## PROBLEM DESCRIPTION:
The listing that follows should be duplicated character for character.

## COLLECTED DATA:
○ ○ ○
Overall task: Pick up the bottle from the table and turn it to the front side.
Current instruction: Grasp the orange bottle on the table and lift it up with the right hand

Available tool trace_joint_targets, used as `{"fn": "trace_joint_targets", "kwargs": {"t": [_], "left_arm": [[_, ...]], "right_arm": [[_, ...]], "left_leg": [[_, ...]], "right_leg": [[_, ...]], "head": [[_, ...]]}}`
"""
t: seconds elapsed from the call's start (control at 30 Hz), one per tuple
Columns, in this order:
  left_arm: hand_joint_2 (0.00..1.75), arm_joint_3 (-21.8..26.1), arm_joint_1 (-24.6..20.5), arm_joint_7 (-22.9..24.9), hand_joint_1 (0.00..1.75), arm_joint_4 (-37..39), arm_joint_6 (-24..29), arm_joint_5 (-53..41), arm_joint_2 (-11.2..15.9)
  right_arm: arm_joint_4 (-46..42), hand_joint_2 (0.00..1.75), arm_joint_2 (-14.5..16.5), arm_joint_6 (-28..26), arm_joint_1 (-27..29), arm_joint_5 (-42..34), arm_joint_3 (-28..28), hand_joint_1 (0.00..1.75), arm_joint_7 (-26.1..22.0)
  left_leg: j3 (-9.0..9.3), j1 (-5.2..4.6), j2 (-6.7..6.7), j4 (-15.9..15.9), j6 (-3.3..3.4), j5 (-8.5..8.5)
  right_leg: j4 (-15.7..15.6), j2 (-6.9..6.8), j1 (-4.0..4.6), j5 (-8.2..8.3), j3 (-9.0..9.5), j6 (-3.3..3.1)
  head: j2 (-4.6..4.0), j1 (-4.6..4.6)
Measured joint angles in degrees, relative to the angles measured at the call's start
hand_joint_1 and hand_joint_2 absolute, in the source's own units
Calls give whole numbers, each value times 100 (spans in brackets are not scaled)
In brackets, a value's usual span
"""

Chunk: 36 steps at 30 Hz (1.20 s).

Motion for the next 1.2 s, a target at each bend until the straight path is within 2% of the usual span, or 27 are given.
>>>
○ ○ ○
## TASK RESPONSE:
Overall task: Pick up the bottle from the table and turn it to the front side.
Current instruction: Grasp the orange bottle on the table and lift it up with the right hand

Available tool trace_joint_targets, used as `{"fn": "trace_joint_targets", "kwargs": {"t": [_], "left_arm": [[_, ...]], "right_arm": [[_, ...]], "left_leg": [[_, ...]], "right_leg": [[_, ...]], "head": [[_, ...]]}}`
"""
t: seconds elapsed from the call's start (control at 30 Hz), one per tuple
Columns, in this order:
  left_arm: hand_joint_2 (0.00..1.75), arm_joint_3 (-21.8..26.1), arm_joint_1 (-24.6..20.5), arm_joint_7 (-22.9..24.9), hand_joint_1 (0.00..1.75), arm_joint_4 (-37..39), arm_joint_6 (-24..29), arm_joint_5 (-53..41), arm_joint_2 (-11.2..15.9)
  right_arm: arm_joint_4 (-46..42), hand_joint_2 (0.00..1.75), arm_joint_2 (-14.5..16.5), arm_joint_6 (-28..26), arm_joint_1 (-27..29), arm_joint_5 (-42..34), arm_joint_3 (-28..28), hand_joint_1 (0.00..1.75), arm_joint_7 (-26.1..22.0)
  left_leg: j3 (-9.0..9.3), j1 (-5.2..4.6), j2 (-6.7..6.7), j4 (-15.9..15.9), j6 (-3.3..3.4), j5 (-8.5..8.5)
  right_leg: j4 (-15.7..15.6), j2 (-6.9..6.8), j1 (-4.0..4.6), j5 (-8.2..8.3), j3 (-9.0..9.5), j6 (-3.3..3.1)
  head: j2 (-4.6..4.0), j1 (-4.6..4.6)
Measured joint angles in degrees, relative to the angles measured at the call's start
hand_joint_1 and hand_joint_2 absolute, in the source's own units
Calls give whole numbers, each value times 100 (spans in brackets are not scaled)
In brackets, a value's usual span
"""

Chunk: 36 steps at 30 Hz (1.20 s).

Motion for the next 1.2 s, a target at each bend until the straight path is within 2% of the usual span, or 27 are given.
>>>

No other output is needed; the exercise is complete.